* [WHAT YOU ARE ASKED TO DO]
I need the number of lines in the listing below that contain "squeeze", and only that number.

[[ INFORMATION SHOWN open ]]

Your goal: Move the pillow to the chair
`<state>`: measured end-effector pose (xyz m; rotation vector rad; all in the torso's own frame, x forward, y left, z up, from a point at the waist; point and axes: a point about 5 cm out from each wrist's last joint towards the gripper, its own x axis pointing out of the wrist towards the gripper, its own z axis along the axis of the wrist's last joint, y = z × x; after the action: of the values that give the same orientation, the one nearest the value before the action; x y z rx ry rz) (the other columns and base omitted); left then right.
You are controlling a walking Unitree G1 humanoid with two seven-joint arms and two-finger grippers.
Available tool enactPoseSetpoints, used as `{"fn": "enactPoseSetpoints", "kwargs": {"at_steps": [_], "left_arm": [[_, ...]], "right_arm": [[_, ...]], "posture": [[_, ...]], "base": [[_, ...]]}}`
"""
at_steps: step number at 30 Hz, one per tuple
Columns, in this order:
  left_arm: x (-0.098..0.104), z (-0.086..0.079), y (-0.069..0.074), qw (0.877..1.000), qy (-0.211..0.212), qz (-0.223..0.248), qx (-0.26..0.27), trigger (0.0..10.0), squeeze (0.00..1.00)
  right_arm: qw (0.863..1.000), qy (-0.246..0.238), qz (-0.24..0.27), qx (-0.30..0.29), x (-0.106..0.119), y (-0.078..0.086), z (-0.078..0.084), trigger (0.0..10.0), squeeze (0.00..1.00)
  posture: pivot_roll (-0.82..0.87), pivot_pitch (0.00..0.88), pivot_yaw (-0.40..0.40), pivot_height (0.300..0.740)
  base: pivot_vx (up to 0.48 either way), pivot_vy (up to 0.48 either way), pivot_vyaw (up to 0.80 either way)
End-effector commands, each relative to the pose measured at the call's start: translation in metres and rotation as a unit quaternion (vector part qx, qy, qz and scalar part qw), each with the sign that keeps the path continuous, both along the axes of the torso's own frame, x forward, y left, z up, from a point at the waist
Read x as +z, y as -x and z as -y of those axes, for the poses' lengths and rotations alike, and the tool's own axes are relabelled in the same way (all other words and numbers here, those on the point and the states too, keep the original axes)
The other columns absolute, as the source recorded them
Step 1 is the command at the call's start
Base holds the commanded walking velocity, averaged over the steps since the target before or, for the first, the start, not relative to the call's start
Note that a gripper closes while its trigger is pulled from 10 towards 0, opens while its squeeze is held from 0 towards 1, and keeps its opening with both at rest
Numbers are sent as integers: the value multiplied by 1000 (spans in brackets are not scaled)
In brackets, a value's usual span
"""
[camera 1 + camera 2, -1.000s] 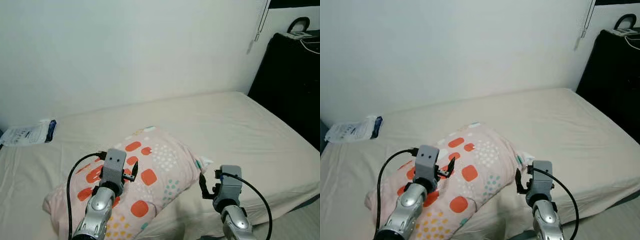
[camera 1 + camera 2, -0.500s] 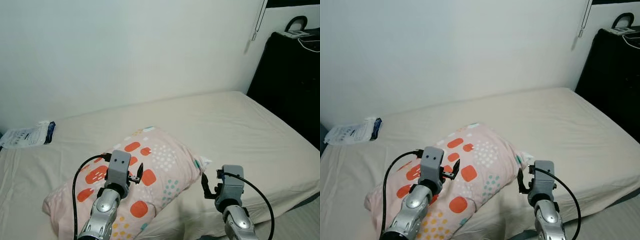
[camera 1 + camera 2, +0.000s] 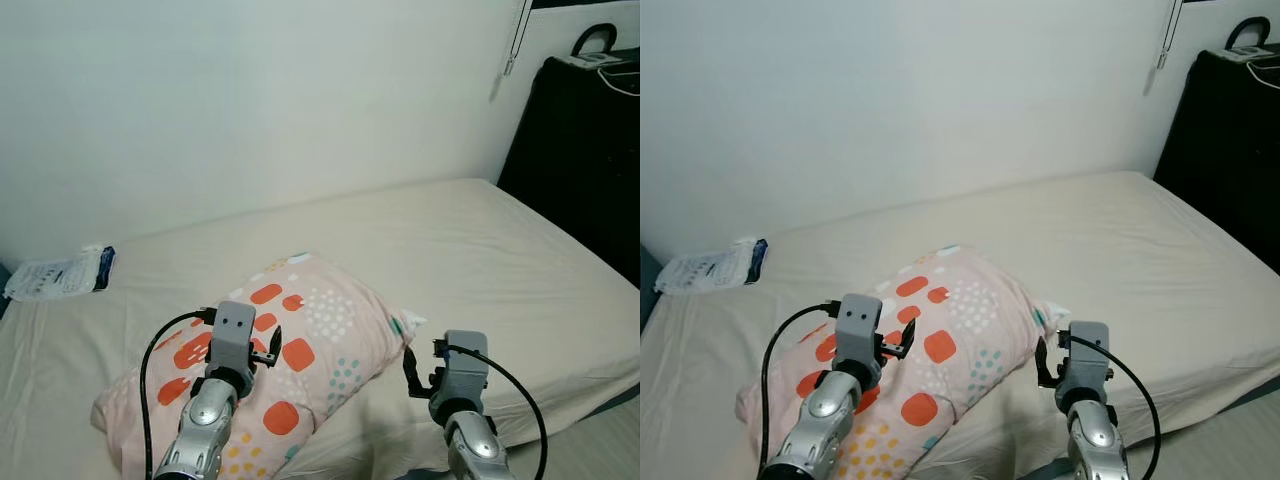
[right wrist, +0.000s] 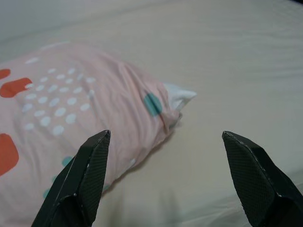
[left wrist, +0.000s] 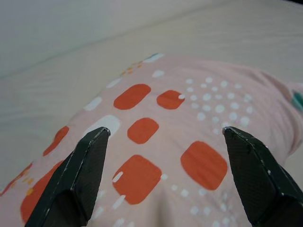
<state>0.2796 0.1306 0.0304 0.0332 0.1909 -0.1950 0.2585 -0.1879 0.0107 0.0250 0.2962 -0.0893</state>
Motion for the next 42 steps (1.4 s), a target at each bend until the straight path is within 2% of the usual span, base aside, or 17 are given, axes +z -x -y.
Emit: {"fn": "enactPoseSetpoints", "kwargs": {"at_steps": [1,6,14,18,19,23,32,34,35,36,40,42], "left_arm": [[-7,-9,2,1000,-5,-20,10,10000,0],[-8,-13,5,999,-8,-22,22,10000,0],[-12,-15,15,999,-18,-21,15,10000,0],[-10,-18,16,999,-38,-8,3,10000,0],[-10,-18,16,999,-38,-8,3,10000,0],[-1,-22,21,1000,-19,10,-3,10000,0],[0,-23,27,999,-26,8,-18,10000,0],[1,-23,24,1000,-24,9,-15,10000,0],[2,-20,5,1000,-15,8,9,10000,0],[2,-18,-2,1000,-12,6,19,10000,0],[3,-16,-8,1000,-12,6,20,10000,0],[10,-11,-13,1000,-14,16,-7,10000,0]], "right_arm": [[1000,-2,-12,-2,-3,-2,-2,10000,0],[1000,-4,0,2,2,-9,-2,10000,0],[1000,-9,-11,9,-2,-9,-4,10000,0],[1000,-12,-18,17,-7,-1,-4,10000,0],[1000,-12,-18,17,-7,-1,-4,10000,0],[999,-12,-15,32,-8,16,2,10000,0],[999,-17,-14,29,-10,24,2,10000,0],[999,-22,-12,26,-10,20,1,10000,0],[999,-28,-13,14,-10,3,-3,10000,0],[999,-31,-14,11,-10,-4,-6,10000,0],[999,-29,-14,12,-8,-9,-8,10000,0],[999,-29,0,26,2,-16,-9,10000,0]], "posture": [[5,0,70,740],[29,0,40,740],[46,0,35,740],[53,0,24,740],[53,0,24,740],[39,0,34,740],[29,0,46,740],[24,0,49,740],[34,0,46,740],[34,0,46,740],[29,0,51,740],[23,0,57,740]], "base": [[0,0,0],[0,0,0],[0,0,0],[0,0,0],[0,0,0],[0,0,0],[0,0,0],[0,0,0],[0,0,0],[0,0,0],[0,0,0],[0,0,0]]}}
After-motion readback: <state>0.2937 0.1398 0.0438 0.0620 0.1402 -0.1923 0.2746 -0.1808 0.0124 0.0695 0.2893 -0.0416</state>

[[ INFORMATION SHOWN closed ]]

* [EXERCISE RESPONSE]
3